Il primo film da regista di Charlotte Gainsbourg è, inevitabilmente, un film su sua madre. Un dialogo tenero e impossibile fra loro, e anche con il film che meglio ha compreso l’attrice la musa l’icona (lei sì), cioè Jane B. par Agnès V., firmato da Agnès Varda trentacinque anni prima. Quello della figlia s’intitola specularmente Jane by Charlotte e ci dice, molte stagioni d’arte e di vita dopo, che in realtà Birkin non si può raccontare, (non) l’ha potuto fare la regista più grande di Francia nell’88 e (non) lo può fare sua figlia oggi, il che rende ancora più imprendibile il suo mistero.
Jane Birkin forse non voleva essere Jane Birkin, non voleva essere niente, ed è stata tutto. La donna più bella del mondo. La moglie di. La cantante sospirosa e scandalosa che oh oui, je t’aime. L’attrice di Blow-Up (per un attimo: “la ragazza bionda”), della Piscina (per sempre: la ragazza di Alain Delon, e di tutti), dei blockbuster gialli, gli assassini sul Nilo e i delitti sotto il sole, e poi degli autoroni Nouvelle (e post) che l’hanno capita più di tutti, da bella scontrosa qual era, Rivette, Resnais, Tavernier, ancora Varda, pure Godard. È stata pure una borsa di lusso (Hermès), lei che era sempre stata hippie, anche in quest’ultimo documentario che la ritrae e da cui si sottrae, con i suoi camicioni bianchi, i capelli spettinatissimi, la casa di campagna disordinata come lei.
Non si vuole far riprendere, Jane B., dalla figlia né da nessuno, andate via, non c’è più niente da dire, forse non c’è mai stato. E poi però concede tutto, dà tutto, come negli ultimi recital, come nell’ultimo meraviglioso album Oh! Pardon tu dormais, “scusa, dormivi”, detto forse a sé stessa, animale dormiente e però sempre vigile del cinema, della musica, della (contro)cultura dagli anni ’60 ad oggi.
È sopravvissuta agli scandali del e col suo Serge, ai lemon incest di famiglia, agli amori, alle tragedie, il suicidio della figlia Kate, avuta dal compositore inglese John Barry, quello del tema di James Bond, per dire gli attraversamenti, l’essere sempre capitata dove c’era quello che oggi si dice, malamente, iconico.
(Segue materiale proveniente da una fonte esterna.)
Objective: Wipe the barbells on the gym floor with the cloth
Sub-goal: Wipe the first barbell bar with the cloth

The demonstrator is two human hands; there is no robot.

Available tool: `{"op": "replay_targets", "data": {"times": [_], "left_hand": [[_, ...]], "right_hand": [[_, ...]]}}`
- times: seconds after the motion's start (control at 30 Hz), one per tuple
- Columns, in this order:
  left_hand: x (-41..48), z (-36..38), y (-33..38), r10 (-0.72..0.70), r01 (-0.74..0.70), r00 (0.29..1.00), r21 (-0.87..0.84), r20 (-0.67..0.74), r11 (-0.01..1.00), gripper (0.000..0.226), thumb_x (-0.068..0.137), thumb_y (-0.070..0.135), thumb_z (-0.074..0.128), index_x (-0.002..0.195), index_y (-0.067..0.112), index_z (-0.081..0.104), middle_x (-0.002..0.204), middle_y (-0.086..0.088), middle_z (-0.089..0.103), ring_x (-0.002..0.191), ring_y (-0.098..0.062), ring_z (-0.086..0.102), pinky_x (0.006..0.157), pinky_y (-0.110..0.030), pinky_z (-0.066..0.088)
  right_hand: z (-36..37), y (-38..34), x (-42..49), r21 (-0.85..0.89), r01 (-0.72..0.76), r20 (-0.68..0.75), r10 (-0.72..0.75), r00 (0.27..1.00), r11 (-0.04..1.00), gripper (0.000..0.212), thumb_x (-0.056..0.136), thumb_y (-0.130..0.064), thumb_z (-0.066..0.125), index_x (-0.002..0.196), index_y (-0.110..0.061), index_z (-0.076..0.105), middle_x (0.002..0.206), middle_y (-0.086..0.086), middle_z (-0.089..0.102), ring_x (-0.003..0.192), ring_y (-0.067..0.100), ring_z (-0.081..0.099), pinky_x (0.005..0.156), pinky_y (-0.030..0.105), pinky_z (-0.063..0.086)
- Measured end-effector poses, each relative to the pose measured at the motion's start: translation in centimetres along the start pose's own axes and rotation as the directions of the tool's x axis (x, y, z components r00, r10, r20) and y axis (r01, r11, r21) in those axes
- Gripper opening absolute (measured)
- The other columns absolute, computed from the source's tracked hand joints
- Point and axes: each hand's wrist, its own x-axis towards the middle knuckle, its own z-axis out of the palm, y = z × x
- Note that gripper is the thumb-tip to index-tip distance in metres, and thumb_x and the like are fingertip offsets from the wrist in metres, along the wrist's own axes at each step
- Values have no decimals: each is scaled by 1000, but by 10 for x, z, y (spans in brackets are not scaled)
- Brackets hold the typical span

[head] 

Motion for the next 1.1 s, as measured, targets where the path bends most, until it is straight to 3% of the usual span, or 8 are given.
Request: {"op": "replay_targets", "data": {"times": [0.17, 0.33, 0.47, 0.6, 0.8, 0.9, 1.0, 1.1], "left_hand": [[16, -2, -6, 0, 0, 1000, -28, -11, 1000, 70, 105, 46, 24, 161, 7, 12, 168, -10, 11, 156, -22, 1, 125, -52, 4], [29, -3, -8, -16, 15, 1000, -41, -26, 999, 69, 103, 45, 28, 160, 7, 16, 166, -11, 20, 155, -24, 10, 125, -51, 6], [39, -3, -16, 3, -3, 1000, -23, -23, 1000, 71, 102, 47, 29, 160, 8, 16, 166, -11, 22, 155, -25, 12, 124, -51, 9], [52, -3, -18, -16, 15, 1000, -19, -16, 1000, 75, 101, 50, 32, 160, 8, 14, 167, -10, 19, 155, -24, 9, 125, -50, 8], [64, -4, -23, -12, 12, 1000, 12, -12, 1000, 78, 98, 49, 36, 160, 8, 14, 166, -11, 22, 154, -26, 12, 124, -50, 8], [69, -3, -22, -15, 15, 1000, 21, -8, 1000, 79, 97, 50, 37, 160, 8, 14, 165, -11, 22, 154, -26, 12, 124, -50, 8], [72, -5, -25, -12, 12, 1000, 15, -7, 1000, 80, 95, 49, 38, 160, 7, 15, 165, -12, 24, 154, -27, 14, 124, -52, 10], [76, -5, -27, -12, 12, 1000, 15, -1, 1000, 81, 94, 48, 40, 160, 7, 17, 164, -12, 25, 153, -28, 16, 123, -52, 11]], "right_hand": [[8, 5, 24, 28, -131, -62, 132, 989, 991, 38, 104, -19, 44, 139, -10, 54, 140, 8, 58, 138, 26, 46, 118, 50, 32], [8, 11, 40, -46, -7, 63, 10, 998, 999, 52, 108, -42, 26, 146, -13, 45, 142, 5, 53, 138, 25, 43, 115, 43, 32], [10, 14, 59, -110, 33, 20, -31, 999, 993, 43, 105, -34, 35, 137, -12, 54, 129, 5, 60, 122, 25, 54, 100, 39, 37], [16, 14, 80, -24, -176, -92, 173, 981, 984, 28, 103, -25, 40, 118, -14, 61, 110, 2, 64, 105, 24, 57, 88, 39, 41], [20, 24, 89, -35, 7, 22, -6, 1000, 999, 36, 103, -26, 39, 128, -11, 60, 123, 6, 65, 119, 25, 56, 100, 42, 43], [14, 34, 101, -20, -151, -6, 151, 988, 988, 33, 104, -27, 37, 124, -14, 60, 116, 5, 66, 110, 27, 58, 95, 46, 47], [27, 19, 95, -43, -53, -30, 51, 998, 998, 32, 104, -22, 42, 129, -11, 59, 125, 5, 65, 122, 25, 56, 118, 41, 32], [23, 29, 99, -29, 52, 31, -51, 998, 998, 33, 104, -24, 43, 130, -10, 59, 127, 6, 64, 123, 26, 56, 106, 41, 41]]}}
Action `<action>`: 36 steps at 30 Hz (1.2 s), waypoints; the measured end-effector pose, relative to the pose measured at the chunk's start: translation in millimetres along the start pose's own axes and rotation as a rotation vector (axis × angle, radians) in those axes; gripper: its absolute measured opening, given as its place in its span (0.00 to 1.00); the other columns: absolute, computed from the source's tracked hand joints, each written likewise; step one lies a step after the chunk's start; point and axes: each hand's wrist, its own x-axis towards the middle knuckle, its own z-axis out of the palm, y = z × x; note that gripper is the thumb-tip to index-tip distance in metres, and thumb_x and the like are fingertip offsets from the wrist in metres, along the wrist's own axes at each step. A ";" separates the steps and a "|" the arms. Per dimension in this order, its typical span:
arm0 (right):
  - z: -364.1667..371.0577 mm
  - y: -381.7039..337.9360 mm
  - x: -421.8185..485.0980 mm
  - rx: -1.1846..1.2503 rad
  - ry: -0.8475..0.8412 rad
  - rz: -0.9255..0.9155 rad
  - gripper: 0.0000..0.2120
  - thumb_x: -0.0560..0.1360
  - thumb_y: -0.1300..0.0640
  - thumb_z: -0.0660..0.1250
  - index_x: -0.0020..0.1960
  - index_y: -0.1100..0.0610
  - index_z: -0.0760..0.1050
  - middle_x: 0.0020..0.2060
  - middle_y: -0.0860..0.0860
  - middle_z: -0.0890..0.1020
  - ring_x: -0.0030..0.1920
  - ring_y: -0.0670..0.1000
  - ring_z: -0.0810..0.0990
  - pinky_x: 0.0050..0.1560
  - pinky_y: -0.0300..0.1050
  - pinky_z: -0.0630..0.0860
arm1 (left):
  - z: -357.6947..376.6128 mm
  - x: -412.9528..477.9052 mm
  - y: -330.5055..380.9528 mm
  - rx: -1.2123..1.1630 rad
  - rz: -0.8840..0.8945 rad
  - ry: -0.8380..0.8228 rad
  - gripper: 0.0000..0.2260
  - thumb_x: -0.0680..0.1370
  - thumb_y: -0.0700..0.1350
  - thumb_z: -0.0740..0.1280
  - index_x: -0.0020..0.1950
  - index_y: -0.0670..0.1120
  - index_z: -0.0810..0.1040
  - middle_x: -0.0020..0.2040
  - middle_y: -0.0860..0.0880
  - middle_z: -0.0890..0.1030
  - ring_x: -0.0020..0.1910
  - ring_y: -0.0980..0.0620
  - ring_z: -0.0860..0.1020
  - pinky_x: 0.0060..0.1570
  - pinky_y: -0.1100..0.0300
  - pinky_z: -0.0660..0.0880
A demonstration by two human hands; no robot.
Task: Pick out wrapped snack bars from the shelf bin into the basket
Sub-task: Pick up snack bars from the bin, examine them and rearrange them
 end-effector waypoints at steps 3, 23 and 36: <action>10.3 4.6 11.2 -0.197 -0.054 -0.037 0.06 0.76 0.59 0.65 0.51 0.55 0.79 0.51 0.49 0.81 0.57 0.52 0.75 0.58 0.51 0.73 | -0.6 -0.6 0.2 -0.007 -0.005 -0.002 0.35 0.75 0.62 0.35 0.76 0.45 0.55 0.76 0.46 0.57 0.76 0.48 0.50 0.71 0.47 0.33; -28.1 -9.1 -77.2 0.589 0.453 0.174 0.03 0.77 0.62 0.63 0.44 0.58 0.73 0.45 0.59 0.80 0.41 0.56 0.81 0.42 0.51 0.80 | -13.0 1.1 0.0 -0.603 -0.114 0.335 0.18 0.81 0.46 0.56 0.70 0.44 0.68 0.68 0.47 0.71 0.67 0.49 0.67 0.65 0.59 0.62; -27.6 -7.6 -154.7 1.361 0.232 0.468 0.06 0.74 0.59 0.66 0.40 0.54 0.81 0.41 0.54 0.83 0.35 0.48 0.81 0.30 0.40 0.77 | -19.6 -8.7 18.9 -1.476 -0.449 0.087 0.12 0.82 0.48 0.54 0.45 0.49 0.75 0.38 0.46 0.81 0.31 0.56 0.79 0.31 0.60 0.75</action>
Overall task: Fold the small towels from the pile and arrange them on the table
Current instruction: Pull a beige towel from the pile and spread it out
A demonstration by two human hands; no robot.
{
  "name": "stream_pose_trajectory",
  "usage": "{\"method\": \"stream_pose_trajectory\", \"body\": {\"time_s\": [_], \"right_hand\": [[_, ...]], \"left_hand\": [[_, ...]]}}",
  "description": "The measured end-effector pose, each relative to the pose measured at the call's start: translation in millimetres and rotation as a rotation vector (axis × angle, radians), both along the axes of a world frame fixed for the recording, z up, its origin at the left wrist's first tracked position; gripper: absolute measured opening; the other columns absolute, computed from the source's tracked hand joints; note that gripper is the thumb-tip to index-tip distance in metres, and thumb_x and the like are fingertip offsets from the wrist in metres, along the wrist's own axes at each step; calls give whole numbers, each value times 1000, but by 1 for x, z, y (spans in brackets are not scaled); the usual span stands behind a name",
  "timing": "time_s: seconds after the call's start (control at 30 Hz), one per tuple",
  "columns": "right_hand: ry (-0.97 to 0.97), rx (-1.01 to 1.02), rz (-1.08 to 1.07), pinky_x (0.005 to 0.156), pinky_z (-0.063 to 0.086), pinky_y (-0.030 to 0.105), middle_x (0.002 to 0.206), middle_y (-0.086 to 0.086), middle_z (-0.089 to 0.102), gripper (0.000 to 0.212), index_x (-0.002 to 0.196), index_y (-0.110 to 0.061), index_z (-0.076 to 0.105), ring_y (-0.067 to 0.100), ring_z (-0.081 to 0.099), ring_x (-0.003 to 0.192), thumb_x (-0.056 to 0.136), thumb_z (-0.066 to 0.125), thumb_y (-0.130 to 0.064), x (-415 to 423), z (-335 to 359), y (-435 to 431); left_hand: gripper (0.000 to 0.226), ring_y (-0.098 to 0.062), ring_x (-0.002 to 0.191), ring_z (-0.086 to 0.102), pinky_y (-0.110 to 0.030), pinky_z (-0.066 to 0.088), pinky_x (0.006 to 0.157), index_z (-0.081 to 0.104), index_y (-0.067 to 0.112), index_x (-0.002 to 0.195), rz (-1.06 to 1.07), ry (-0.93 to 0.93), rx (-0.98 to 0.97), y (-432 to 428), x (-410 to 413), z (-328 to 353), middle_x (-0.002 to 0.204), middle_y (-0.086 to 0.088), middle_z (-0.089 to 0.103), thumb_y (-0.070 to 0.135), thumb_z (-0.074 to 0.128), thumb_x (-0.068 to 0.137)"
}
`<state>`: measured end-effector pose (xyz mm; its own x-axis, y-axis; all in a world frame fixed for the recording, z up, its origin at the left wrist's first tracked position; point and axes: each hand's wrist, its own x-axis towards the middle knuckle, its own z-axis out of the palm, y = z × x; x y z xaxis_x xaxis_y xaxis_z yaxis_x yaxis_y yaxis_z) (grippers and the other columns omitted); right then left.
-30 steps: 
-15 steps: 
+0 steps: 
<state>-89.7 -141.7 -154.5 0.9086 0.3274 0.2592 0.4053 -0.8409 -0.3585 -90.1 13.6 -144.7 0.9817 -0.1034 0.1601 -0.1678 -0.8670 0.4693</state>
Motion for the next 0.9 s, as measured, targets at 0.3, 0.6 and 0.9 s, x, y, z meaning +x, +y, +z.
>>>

È sopravvissuta alla sua stessa bellezza, alla sua voce sbagliata e per questo favolosa, al suo appartenere sempre all’occhio di qualcun altro, al suo essere sempre “di” qualcun altro.
E se questa, invece, fosse stata la sua libertà? La libertà di scomparire essendo sempre presente. Di darsi così tanto agli altri perché, in fondo, sapeva di appartenere solo a sé stessa. Forse è successo questo, succede anche a noi ancora adesso, ogni volta che rivediamo una sua foto, la camicia, il cappello di paglia, Saint-Tropez, l’estate, il Novecento. Succede ancora che Jane B. è – per un attimo, per sempre – nostra, come lo era stata di Serge Gainsbourg, di Agnès Varda, di Charlotte Gainsbourg, quella a cui, alla fine, si concede più che a tutti, più di tutto.
Era stata – faccio come tutti i giornalisti mitomani di questo mondo, che s’illudono sempre d’aver preso un briciolo di quella polvere, di quelle stelle – anche mia, in un’intervista al telefono di qualche anno fa. Era inevitabile, nella mia piccolezza, ricordare “di chi” era stata, lei mi disse: «Ma una può accorgersene, di essere stata una musa? La musa di Picasso, in quel momento, sapeva di esserlo?». E rise, come solo Jane B. sapeva, poteva, ridere.